Aun cuando Jesús, en el curso de su vida, ocultaba sus glorias divinas bajo el humilde manto de su humanidad, dejaba brillar en breves resplandores sus divinos caracteres de gloria. Sus discípulos fueron testigos maravillosos de ellos y a veces quedaban atónitos (en la escena de la transfiguración en Mateo 17:1-6, Jesús andando sobre el mar en Mateo 14:25-32).
Jesús, “estando en la condición de hombre” (Filipenses 2:8), era ajeno al pecado, puesto que no se encontraba en sí mismo y no tenía parte en Él. Por consecuencia:
- ningún rastro de egoísmo, de amor propio ni de orgullo existía en Él;
- ninguna codicia podía nacer de su santa alma;
- podía tocar a un leproso sin contagiarse con su impureza.
La muerte de Cristo conlleva igualmente la señal de la más intima unión entre su humanidad y su divinidad. Si bien murió aparentemente como hombre, “crucificado en debilidad” (2 Corintios 13:4), fue en vencedor que entró en la muerte, y de ella salió “según el poder de una vida indestructible” (Hebreos 7:16). No murió extenuado por los sufrimientos físicos del suplicio, sino porque daba su vida que nadie le podía quitar (Juan 10:18). Murió con pleno dominio de sus facultades, profiriendo en la cruz esa gran voz de victoria que convenció al centurión de su divinidad (Marcos 15:39).

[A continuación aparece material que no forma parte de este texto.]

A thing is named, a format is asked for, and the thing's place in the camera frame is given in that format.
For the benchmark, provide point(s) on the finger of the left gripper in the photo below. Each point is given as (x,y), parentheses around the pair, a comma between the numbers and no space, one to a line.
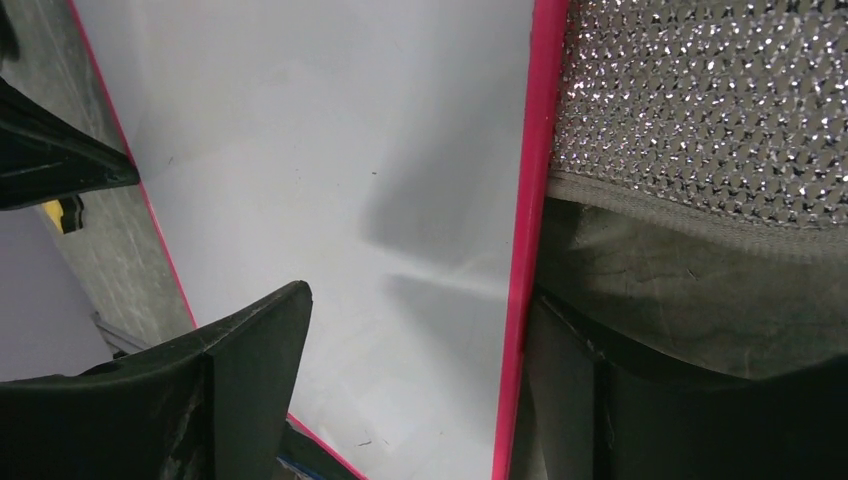
(44,158)

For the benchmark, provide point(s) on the yellow black object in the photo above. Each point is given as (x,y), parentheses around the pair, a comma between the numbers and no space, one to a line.
(65,213)

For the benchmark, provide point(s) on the red framed whiteboard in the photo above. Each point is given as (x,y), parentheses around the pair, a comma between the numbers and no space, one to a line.
(392,154)

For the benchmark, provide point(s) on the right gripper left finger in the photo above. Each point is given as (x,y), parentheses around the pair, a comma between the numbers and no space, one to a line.
(210,404)

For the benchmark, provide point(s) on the aluminium rail frame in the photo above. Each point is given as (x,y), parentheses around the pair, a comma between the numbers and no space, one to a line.
(119,342)

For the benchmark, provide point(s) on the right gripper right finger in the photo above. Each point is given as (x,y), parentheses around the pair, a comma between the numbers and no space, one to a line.
(609,407)

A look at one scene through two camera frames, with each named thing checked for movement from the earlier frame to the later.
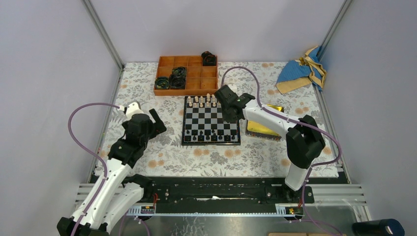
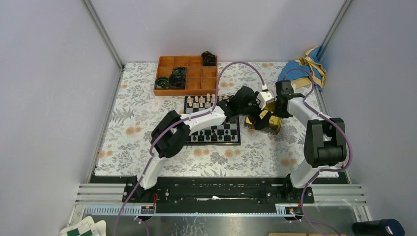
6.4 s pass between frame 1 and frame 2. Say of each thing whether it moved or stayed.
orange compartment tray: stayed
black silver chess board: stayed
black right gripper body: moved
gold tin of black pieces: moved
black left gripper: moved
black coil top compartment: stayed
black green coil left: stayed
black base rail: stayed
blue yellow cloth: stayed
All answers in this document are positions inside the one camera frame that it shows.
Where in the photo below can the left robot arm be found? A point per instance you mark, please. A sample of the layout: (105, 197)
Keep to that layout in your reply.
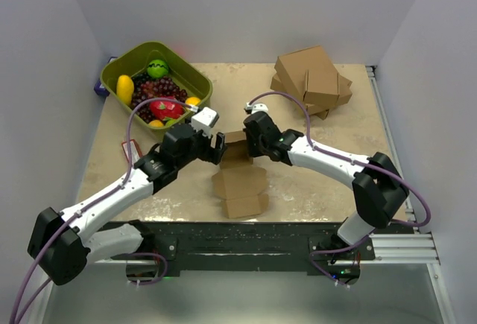
(59, 241)

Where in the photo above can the yellow mango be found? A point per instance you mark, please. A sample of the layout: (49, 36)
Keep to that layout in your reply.
(125, 89)

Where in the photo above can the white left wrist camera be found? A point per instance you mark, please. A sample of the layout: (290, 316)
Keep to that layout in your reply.
(204, 120)

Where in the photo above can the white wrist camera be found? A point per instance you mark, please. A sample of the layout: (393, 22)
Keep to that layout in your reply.
(252, 108)
(204, 120)

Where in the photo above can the orange fruit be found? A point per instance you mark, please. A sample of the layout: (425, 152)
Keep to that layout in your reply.
(194, 101)

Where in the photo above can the red snack packet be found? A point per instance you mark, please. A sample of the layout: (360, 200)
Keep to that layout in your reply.
(132, 150)

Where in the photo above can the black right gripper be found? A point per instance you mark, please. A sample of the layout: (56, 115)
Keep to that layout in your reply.
(252, 151)

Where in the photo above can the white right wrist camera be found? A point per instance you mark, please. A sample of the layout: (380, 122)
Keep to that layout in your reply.
(252, 108)

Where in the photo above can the green apple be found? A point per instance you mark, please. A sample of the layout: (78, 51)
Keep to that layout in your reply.
(157, 69)

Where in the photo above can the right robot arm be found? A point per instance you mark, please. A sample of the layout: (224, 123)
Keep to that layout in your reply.
(377, 191)

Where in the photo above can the small yellow fruit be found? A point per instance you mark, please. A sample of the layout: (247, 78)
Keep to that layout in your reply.
(156, 124)

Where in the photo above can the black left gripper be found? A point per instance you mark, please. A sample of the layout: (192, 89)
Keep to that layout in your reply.
(212, 155)

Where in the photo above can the blue box behind basket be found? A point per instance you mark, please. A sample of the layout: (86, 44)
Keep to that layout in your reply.
(100, 89)

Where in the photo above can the green plastic basket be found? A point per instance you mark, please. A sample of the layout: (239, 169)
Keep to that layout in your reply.
(184, 74)

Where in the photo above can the red dragon fruit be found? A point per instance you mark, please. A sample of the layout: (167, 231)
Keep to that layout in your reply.
(166, 110)

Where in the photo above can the dark purple grape bunch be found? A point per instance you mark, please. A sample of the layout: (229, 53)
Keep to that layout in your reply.
(148, 88)

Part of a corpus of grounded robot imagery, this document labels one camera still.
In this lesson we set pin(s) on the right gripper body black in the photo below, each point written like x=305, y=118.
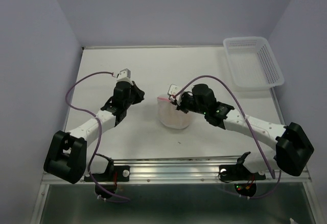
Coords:
x=188, y=103

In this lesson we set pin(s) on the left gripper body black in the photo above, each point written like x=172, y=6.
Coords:
x=135, y=97

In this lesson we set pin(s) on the pink-trimmed mesh laundry bag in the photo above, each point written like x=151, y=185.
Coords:
x=164, y=99

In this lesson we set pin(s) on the beige bra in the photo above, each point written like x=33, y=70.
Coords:
x=169, y=116

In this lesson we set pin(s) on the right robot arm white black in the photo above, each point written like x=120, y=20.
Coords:
x=290, y=148

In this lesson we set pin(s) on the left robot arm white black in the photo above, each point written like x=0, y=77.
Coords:
x=67, y=155

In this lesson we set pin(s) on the white plastic perforated basket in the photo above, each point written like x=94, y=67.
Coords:
x=252, y=64

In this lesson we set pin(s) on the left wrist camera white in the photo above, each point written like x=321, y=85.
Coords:
x=124, y=76

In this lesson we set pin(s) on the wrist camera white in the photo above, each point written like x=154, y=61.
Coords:
x=124, y=76
x=175, y=94

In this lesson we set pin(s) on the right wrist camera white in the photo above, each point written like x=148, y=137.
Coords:
x=175, y=94

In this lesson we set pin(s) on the aluminium rail frame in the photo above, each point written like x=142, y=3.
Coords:
x=173, y=173

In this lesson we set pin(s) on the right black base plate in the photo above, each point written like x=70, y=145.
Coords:
x=238, y=173

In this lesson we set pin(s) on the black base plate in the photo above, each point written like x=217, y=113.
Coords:
x=107, y=185
x=238, y=173

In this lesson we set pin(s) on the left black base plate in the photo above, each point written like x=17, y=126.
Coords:
x=107, y=185

La Biblia, hablando de la encarnación del Señor Jesús, establece con la misma fuerza su divinidad y su humanidad. Se trata de un misterio ante el cual nos inclinamos sin comprender: por una parte Cristo es Dios, el Enviado del Padre, y por otra proviene de la descendencia de la mujer (Génesis 3:15).

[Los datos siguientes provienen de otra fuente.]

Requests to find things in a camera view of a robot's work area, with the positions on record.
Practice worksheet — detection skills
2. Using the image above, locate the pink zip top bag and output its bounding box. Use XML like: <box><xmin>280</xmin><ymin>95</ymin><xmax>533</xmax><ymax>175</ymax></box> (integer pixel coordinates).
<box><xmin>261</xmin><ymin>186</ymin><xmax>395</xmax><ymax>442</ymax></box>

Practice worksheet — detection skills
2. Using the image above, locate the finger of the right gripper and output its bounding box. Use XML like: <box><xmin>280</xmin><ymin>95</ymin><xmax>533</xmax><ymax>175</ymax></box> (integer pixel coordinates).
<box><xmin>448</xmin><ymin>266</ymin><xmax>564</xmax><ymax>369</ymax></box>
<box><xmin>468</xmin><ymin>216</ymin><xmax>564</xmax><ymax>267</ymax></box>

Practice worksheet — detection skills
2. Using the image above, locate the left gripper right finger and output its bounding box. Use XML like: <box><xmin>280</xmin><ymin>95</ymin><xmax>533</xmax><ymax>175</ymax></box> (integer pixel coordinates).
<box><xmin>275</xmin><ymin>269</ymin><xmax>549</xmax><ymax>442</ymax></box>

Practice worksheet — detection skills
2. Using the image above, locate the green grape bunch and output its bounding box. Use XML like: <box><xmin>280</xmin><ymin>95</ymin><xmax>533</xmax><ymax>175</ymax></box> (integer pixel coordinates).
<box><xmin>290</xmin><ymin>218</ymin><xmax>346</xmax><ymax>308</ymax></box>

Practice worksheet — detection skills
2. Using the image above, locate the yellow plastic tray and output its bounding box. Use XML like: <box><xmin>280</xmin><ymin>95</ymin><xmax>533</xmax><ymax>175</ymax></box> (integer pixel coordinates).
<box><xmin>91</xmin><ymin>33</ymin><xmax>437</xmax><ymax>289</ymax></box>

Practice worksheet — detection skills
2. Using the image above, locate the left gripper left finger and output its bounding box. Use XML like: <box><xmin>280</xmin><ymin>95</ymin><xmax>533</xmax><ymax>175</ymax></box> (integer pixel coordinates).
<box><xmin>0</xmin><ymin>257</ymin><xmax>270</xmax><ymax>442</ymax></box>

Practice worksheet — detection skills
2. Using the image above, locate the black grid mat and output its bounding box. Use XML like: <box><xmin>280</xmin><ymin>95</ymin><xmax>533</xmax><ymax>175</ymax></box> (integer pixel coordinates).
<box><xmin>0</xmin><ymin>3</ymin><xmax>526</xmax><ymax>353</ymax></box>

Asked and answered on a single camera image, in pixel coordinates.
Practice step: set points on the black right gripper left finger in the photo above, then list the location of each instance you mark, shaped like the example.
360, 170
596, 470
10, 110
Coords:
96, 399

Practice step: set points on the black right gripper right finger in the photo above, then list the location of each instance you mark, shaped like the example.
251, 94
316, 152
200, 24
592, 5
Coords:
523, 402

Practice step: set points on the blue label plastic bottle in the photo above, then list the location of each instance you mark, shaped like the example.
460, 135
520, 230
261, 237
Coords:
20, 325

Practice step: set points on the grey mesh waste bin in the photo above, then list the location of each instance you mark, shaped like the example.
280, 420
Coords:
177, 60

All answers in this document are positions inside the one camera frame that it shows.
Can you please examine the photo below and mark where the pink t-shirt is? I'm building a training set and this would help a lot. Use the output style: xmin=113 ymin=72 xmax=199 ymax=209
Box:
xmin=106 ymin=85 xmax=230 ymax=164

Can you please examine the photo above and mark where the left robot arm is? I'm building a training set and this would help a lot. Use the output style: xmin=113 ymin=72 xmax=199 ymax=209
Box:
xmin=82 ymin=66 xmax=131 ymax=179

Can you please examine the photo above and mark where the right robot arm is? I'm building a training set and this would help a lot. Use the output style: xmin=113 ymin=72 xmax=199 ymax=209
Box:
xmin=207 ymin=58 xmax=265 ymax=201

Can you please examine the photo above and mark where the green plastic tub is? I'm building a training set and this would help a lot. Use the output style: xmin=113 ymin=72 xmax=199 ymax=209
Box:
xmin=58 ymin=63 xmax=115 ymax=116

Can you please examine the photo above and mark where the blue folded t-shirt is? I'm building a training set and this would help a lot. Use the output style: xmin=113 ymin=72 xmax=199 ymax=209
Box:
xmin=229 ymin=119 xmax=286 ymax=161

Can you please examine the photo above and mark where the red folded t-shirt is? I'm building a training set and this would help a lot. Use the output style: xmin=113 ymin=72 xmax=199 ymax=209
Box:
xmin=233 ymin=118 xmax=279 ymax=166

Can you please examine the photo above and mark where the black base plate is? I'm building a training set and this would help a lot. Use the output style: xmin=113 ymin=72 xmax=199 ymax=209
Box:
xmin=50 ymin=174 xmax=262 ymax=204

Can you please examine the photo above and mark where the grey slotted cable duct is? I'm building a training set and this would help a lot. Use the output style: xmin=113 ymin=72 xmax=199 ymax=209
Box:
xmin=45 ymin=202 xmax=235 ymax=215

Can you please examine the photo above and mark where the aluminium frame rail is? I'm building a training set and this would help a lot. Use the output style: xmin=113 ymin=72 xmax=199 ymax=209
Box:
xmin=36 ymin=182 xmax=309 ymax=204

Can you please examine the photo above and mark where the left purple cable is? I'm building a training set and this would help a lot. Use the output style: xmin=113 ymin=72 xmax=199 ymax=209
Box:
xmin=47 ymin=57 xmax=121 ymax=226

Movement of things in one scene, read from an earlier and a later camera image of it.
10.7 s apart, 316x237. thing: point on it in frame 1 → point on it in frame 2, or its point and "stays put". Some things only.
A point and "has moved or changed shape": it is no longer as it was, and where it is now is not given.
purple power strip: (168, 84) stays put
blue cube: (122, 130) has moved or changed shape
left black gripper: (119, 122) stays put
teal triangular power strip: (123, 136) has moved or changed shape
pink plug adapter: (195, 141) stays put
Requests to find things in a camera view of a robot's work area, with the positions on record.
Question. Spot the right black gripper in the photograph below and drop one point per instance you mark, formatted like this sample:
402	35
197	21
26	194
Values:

Cristo fue tan perfectamente Dios como hombre, y esto desde su nacimiento hasta la muerte en la cruz del Calvario. Es imposible separar los dos caracteres.

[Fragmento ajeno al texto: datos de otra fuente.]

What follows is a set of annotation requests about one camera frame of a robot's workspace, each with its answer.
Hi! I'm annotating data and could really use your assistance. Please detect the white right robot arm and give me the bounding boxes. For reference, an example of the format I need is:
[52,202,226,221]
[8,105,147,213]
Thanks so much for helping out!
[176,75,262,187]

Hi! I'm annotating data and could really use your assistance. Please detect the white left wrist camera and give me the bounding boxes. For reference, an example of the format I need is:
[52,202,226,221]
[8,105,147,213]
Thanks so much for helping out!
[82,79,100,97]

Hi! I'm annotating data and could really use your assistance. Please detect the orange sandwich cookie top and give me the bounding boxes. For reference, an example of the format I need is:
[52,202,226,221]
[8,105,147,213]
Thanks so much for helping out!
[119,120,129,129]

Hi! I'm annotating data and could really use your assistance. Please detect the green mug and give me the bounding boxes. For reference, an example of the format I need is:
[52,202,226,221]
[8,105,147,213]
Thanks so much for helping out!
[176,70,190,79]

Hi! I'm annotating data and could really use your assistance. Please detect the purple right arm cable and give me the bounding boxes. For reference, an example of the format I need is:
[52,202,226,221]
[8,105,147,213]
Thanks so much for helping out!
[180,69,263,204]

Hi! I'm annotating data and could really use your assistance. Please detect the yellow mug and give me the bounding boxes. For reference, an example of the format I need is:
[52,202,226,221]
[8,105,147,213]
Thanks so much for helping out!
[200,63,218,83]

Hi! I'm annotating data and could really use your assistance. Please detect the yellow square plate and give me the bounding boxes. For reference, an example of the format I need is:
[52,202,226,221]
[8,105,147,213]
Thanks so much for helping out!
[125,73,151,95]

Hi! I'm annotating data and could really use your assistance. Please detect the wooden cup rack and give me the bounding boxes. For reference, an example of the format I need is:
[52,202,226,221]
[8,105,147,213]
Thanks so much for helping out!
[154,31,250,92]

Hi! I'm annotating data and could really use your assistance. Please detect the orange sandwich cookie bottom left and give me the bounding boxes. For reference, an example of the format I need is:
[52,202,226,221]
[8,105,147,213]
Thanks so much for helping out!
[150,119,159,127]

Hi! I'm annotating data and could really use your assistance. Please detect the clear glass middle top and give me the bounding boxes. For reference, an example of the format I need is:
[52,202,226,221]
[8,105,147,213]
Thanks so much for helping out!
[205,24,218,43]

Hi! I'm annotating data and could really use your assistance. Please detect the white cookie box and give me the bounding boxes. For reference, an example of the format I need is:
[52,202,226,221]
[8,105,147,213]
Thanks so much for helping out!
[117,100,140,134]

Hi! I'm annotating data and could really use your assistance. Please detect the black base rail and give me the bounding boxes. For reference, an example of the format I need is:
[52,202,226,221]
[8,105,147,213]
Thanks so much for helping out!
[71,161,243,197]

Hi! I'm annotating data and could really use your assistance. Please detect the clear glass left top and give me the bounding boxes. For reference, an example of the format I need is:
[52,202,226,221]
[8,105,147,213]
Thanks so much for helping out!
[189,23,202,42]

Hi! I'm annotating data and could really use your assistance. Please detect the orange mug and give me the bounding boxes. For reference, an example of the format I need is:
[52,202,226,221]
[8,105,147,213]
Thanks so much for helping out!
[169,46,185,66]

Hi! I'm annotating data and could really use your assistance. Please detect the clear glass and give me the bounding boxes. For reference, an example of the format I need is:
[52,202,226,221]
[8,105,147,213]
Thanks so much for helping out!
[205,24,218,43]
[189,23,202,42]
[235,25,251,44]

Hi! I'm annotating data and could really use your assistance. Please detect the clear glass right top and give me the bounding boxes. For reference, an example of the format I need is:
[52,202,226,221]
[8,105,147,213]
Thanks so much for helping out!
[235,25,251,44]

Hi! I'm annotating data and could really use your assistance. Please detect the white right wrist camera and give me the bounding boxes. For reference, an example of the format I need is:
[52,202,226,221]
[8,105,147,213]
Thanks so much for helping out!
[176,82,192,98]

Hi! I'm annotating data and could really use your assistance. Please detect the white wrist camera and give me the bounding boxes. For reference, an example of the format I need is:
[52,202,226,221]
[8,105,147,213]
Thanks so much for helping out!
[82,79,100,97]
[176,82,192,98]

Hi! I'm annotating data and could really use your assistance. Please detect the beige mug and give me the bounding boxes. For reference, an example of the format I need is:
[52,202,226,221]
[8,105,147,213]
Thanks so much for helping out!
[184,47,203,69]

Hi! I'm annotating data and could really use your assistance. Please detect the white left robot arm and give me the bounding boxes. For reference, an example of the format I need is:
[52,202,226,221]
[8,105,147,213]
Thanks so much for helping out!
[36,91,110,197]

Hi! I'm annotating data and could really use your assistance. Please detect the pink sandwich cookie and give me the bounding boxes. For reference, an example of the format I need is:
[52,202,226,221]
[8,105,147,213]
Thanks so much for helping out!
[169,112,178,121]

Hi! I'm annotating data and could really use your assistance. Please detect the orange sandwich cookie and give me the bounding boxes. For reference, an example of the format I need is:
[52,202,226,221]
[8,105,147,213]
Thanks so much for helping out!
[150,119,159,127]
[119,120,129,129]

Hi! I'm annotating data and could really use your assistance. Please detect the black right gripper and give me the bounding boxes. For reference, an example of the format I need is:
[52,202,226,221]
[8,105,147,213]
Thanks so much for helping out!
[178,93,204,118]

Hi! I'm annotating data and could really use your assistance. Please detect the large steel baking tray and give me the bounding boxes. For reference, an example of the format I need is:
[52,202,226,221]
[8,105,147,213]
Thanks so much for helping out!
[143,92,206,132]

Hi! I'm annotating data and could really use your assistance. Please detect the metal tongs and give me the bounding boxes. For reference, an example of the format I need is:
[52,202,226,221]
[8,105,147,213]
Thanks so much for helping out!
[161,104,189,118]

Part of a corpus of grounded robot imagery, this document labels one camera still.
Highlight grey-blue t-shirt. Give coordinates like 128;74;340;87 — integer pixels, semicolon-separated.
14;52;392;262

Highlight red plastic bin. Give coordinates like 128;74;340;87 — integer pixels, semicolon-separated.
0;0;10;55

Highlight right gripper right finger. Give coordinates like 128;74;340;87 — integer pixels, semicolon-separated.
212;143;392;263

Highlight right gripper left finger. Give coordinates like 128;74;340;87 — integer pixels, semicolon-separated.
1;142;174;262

Desde el nacimiento de nuestro Señor Jesucristo, se manifiesta el milagro de esta unión de su humanidad y de su divinidad. Aunque nació de mujer, fue concebido por el Espíritu Santo en el vientre de una virgen escogida por Dios (Lucas 1:35). Si bien fue “hecho semejante a los hombres” (Filipenses 2:7) se mantuvo como “Dios... manifestado en carne” (1 Timoteo 3:16).
Durante su vida, nuestro Señor Jesucristo como hombre conoció la sed, el hambre y el cansancio (Hebreos 2:17-18). Sin embargo, en Él se manifestaron los actos de poder del Dios soberano que era. Por ejemplo, en la barca durante la tempestad, durmió sobre un cabezal, como un hombre cansado en medio de otros hombres. Al instante siguiente, se levantó como el Dios Todopoderoso que hizo que el mar y el viento le obedecieran (Marcos 4:36-41).
"Cristo, el cual es Dios sobre todas las cosas, bendito por los siglos” (Romanos 9:5).
"Cristo Jesús... hecho semejante a los hombres; y estando en la condición de hombre, se humilló a sí mismo, haciéndose obediente hasta la muerte, y muerte de cruz” (Filipenses 2:7-8).
"Tú eres el Cristo, el Hijo del Dios viviente” (Mateo 16:16).
"Aquel Verbo fue hecho carne, y habitó entre nosotros (y vimos su gloria, gloria como del unigénito del Padre), lleno de gracia y de verdad” (Juan 1:14).